Le pape en Irak : un voyage risqué mais plein d’espoir

05 Mars, 2021, 15:25 | Auteur: Sue Barrett
  • Irak: le pape François attendu comme le messie

L'avion du pape François a décollé ce vendredi matin, de l'aéroport de Fiumicino, à Rome. Un pays occupé en partie par le groupe État islamique entre 2014 et 2017 et ravagé par les exactions et les destructions du terrorisme islamiste.

Le chef de l'Église catholique qui a déclaré qu'il effectuerait la toute première visite papale en Irak en tant que "pèlerin de la paix", tendra également la main aux musulmans chiites, en rencontrant le grand ayatollah Ali Sistani, plus haute autorité pour de nombreux chiites d'Irak et du monde. Aujourd'hui, il est vraiment décidé, avec beaucoup d'enthousiasme, parce que l'Irak est important pour lui: "c'est le berceau de la civilisation ancienne et les chrétiens ont beaucoup souffert" affirme le cardinal. Sur quoi ce type d'entretien peut-il déboucher? En 2015, François avait soufflé ses gardes du corps en visitant une mosquée de Bangui, en République centrafricaine, alors assiégée par des milices chrétiennes.

Ce premier voyage en quinze mois permettra au pape d'aller à la rencontre d'une petite communauté aux "périphéries" de la planète, de loin ce qu'il préfère. "À Nadjaf, au sud de la capitale, ils ont installé un poster géant sur un immeuble de onze étages, avec des portraits du Saint-Père et du Grand Ayatollah al-Sistani, figure de l'islam chiite", sourit ce membre fondateur du Conseil irakien pour le dialogue interreligieux.
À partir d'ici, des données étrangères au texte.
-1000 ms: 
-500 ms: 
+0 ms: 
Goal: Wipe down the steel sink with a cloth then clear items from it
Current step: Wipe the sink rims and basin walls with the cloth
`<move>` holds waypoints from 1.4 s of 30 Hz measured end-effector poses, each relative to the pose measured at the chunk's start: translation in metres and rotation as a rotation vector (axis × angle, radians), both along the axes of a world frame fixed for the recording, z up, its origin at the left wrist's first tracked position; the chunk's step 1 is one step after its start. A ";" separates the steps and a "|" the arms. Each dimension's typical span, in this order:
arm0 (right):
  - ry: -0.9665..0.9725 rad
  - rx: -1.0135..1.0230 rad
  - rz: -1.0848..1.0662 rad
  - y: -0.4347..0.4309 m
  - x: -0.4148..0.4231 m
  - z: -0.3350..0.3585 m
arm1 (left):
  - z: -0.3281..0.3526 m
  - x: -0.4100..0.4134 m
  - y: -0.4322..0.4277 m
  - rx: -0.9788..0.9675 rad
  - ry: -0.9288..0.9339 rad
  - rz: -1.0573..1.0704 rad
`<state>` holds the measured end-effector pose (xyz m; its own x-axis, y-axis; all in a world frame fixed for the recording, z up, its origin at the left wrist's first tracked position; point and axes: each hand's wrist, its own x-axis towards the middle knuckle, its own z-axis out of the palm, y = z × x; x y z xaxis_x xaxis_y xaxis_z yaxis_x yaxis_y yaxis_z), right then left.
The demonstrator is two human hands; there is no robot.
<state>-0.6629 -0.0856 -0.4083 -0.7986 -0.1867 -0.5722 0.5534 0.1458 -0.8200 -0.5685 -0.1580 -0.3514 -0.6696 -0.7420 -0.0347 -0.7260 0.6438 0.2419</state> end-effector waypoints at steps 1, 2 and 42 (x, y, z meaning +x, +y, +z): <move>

Le pape François est attendu vendredi à Bagdad et dimanche à Erbil (Kurdistan irakien), où il doit célébrer une messe dans un stade. Il se rendra à Mossoul et Qaraqoch, deux villes marquées par les destructions de l'OEI. C'est donc par un premier geste à l'adresse de ces chrétiens martyrisés, opprimés et chassés de leur terre que débuteront les festivités.

La communauté chrétienne d'Irak était constituée d'environ 1,5 million de personnes avant l'invasion des États-Unis en 2003 qui a chassé du pouvoir le dictateur Saddam Hussein.

Comme à chaque fois, François commencera vendredi par un discours devant les dirigeants irakiens.

Un appel au retour "obligatoire", mais "difficile", convient le cardinal Sandri, tant l'Irak va depuis quarante ans de guerre en crise politique ou économique.

Selon la fondation "Aide à l'Eglise en détresse", seuls 36.000 des 102.000 chrétiens partis de Ninive sont revenus. Et parmi eux, un tiers dit prévoir de quitter le pays d'ici à 2024 par peur des miliciens et en raison du chômage, de la corruption et des discriminations. Là, il priera avec des dignitaires sunnites, chiites, yazidis et sabéens.